Heart transplant means replacing one’s diseased heart with a healthy donated heart. An extremely complicated procedure, is suggested only when the heart failure is so severe that it cannot be managed with medication or any other mode of treatment.

Cardiac care has evolved phenomenally in the recent times, enabling us to treat complex heart problems effectively - medically and surgically. However, if the condition of the heart is such that no medications or surgical solution can bring any sort of relief, we have no choice but choose heart transplant as the way ahead.

Heart transplant is done in both adults and children; and Aster Centre of Excellence in Multi-Organ Transplant has a great team of doctors comprising adult and paediatric transplant experts.M

What leads to the need for heart transplant in children?

Children and infants are also highly susceptible to heart disease and might require heart transplant due to severe cardiomyopathy (weak heart muscles) and congenital heart disease that cannot be medically managed. Some children who have already undergone corrective cardiac surgeries might also require heart transplant due to re-occurrence of problems (continued cardiac problems).

What all do you need to do before a heart transplant?

If your doctor recommends a heart transplant, there are many formalities and tests you will need to complete before you undergo the surgery. You will need to go through an extensive screening process involving Radiological and Pathological Investigations. Our transplant team comprising Cardiac Surgeons, Cardiologists, Cardiac Anaesthesiologists, Pulmonologists and Pathologists will thoroughly review your reports to ensure that you’re medical fit for the surgery. We will then enlist you on the Heart Transplant List till we get notified of a suitable donor. Remember, waiting for a heart transplant might be a long drawn one for getting a donor – a suitable donor – is not easy. We will continuously monitor your health during this waiting period through regular check-ups and investigations. As soon as we get information that there is a donor heart available, we will contact you and if all factors are favourable, the transplant will be performed.

Who gives you your new heart?


The donor from whom you get a new heart is usually someone who would have signed up for organ donation before he or she died.

The heart is surgically removed, with the full consent of the donor’s family, once the donor is certified brain-dead.

The availability of donor organs are informed through an organ sharing network and the recipient is chosen based on the best possible match – with respect to the blood type, body type, recipient’s medical condition, and the waiting period.

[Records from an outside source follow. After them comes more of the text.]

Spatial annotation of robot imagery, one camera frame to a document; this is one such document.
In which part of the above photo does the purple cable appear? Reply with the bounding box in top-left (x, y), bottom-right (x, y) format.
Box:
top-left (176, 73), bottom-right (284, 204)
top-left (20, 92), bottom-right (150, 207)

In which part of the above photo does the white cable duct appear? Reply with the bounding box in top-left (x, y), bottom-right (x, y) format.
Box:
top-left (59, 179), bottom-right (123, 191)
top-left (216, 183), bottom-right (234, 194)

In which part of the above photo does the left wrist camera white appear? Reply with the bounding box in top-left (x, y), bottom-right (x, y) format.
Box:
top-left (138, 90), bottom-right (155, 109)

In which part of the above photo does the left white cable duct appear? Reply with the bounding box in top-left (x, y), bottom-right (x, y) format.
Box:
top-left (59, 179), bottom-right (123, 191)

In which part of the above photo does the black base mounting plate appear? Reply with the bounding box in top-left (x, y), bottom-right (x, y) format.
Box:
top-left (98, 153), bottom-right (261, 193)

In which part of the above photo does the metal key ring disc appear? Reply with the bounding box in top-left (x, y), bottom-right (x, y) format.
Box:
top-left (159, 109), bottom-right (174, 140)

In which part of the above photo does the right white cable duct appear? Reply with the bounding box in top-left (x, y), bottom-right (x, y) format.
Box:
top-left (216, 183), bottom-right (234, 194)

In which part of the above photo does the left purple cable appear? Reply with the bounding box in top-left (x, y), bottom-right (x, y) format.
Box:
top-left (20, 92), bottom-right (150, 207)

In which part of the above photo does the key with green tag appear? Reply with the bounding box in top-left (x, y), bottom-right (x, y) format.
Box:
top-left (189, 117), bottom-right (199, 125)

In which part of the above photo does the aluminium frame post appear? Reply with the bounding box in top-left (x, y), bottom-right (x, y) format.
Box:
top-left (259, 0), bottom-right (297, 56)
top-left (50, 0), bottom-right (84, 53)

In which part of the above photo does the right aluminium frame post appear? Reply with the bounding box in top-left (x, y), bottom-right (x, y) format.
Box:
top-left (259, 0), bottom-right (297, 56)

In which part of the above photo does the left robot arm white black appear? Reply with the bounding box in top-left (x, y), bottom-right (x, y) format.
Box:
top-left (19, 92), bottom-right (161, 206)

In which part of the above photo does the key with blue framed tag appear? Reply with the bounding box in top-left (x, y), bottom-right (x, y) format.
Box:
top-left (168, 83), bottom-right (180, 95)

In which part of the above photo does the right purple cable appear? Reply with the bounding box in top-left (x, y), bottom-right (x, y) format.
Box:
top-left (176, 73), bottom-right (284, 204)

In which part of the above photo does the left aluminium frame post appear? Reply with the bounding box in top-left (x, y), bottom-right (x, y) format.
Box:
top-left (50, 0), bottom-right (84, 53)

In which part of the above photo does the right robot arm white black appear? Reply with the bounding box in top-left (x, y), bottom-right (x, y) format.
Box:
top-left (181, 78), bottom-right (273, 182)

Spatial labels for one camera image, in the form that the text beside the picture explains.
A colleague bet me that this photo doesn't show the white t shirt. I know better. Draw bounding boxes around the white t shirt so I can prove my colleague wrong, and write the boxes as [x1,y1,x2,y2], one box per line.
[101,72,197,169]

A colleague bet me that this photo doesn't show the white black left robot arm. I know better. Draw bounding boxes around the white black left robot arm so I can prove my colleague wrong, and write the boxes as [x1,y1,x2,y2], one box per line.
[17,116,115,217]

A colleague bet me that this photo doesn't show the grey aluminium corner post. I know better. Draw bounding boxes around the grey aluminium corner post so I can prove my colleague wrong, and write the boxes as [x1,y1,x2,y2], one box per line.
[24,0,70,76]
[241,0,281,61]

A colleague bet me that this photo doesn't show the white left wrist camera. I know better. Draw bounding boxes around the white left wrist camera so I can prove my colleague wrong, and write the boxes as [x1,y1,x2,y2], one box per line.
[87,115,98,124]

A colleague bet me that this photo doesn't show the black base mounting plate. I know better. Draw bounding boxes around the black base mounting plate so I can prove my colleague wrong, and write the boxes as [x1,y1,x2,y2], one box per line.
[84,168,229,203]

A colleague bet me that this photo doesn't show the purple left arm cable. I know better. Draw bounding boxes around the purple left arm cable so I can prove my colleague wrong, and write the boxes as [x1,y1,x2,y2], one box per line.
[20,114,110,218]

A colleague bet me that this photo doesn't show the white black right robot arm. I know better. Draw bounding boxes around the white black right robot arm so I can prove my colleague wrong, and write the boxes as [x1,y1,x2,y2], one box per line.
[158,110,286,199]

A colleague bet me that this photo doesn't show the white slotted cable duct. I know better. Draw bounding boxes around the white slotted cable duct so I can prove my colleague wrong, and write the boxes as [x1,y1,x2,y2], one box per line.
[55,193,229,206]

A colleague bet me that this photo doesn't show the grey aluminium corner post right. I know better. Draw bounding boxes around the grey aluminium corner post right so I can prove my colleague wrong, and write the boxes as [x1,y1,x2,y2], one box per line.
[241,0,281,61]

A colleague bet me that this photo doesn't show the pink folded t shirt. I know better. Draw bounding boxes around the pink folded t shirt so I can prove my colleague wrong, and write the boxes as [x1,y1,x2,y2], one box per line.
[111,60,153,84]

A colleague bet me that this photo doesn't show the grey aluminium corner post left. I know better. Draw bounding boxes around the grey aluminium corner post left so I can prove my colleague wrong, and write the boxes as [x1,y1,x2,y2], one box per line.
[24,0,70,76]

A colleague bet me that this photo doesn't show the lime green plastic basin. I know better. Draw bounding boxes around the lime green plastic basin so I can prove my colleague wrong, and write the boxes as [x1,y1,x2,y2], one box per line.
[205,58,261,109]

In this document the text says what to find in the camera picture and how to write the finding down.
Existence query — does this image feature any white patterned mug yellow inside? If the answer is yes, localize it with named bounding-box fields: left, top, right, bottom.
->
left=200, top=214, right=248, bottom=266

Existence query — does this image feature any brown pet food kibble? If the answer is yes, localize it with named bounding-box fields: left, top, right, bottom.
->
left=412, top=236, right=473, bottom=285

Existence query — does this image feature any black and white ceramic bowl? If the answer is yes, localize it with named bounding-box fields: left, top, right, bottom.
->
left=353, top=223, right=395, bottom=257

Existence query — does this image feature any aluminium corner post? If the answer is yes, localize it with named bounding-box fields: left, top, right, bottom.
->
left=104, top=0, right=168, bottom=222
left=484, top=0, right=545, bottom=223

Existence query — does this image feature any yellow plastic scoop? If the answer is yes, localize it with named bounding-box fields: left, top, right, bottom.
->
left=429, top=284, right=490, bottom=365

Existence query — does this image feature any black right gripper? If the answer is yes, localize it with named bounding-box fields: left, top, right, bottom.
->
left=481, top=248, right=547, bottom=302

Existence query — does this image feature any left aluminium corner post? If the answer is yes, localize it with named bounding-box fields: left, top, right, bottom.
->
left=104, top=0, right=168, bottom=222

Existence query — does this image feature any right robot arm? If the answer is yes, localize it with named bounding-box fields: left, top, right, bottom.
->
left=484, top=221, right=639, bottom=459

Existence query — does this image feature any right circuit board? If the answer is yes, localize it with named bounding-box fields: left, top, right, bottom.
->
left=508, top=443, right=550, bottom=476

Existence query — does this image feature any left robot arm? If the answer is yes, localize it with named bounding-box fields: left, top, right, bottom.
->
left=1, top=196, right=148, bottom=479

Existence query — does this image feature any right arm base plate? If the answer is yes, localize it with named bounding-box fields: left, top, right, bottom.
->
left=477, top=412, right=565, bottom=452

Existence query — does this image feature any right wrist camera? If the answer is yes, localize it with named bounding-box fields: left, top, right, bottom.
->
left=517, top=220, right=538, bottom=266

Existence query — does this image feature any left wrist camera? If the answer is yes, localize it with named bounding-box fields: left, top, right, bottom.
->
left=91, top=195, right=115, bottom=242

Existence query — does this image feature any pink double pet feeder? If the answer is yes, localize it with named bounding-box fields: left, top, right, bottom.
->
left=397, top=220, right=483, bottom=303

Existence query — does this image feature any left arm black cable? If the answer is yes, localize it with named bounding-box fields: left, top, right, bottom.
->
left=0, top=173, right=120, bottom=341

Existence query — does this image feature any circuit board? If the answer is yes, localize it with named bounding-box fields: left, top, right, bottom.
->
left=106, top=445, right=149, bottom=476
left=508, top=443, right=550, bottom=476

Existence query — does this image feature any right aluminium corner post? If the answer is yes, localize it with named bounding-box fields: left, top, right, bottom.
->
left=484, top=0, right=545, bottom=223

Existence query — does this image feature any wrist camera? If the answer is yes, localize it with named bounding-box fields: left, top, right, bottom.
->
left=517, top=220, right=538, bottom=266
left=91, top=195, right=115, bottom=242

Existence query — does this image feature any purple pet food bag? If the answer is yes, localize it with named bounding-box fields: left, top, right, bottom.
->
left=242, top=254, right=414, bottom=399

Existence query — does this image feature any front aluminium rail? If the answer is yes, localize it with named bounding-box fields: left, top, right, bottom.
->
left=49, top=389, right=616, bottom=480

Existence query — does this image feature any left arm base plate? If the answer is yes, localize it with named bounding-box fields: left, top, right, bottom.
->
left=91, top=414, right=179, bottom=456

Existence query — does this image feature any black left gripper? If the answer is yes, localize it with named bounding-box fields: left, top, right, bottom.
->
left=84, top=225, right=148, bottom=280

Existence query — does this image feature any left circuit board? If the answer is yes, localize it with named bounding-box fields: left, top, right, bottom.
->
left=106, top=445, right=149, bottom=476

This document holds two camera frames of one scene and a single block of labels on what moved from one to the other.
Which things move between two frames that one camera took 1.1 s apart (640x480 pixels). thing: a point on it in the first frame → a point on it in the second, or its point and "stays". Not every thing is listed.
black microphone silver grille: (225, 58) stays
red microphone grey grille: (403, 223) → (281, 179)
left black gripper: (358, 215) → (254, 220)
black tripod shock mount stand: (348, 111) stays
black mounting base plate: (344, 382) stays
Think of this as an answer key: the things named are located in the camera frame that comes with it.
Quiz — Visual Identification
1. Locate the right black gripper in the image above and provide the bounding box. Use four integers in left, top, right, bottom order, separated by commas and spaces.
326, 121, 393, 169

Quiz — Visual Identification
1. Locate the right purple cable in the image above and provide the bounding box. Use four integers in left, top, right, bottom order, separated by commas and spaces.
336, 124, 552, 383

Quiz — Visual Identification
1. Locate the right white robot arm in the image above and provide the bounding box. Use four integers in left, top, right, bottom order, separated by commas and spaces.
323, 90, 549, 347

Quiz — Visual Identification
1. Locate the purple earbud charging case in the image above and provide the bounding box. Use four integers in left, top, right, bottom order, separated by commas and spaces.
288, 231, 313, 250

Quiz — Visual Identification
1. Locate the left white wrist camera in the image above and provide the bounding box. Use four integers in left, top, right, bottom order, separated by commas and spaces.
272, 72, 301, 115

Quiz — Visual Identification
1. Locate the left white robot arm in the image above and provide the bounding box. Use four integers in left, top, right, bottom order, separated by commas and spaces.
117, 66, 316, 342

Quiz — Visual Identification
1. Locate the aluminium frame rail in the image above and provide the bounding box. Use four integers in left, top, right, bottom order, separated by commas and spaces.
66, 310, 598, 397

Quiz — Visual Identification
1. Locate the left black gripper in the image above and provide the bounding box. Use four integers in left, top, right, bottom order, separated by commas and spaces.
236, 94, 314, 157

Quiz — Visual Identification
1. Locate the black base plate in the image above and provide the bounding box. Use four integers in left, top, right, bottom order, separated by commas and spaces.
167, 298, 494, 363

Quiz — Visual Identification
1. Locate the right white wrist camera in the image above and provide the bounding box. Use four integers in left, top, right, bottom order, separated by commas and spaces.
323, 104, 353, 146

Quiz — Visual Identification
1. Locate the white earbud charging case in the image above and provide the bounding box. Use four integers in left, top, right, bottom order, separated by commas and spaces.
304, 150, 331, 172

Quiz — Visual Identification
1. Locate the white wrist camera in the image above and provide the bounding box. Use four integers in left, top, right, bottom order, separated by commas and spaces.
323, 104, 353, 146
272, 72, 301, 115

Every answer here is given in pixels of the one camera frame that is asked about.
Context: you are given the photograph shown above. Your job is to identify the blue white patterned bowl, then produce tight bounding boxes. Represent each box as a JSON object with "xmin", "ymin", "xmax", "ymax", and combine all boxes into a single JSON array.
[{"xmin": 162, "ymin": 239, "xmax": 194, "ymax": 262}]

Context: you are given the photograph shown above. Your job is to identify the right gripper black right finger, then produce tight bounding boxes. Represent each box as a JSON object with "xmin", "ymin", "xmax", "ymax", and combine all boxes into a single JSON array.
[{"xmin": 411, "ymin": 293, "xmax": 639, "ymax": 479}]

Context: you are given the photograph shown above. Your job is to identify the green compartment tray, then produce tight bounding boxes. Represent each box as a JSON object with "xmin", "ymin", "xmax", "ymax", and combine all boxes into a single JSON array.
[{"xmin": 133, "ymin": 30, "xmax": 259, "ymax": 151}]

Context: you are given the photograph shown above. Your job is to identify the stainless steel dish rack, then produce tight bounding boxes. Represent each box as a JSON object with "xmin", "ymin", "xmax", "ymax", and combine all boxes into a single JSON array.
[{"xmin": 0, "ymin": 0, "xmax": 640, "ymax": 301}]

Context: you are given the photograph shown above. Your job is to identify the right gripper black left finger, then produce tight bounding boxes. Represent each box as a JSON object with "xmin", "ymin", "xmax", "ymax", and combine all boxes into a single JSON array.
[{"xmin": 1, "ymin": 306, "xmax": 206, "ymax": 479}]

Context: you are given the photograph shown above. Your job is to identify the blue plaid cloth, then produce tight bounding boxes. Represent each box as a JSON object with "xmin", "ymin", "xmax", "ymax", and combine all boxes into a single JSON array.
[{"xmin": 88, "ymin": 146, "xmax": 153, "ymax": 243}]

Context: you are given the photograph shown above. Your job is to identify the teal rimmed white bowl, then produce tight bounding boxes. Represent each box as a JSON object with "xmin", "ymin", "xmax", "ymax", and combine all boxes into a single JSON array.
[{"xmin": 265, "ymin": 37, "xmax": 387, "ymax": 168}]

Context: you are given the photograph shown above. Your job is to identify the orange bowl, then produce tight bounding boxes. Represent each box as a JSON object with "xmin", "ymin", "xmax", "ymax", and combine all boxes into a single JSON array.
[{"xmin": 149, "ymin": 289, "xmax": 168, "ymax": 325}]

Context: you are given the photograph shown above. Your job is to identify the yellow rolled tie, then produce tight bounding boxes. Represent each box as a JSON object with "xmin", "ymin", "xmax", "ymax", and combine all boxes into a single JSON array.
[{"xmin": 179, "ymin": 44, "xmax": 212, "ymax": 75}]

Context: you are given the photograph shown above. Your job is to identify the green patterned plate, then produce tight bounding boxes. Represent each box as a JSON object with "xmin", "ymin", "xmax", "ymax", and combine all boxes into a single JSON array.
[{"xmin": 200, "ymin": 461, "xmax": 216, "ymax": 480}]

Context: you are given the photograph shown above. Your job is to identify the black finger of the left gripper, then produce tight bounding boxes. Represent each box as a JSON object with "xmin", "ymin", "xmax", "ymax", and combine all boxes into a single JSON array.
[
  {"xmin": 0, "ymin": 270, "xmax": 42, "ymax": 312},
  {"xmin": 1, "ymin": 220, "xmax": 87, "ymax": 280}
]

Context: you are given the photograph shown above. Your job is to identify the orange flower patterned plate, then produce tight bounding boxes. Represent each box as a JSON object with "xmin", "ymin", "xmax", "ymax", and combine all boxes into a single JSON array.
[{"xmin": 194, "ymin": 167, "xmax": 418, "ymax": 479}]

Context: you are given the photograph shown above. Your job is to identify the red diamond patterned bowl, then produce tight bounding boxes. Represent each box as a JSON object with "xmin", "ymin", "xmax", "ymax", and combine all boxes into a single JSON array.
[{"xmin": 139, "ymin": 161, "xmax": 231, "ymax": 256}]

The religion/ race/ gender of the donor or the recipient does not matter (in any organ transplant for that matter) while determining the match.

All donors are mandatorily screened for Hepatitis B and C and for HIV.

When it comes to paediatric heart transplants, we make sure that your child gets the best care possible. Our team of experts comprises Paediatric Cardiac Surgeons and Paediatric Interventional Cardiologists with decades of experience to their credit. We have specialised, state-of-the-art facilities for this programme including a Level 3 PICU that’s managed by internationally trained paediatric intensivists.

Waiting for a heart can be quite distressful, but if everything goes well, it’s definitely a second chance at life.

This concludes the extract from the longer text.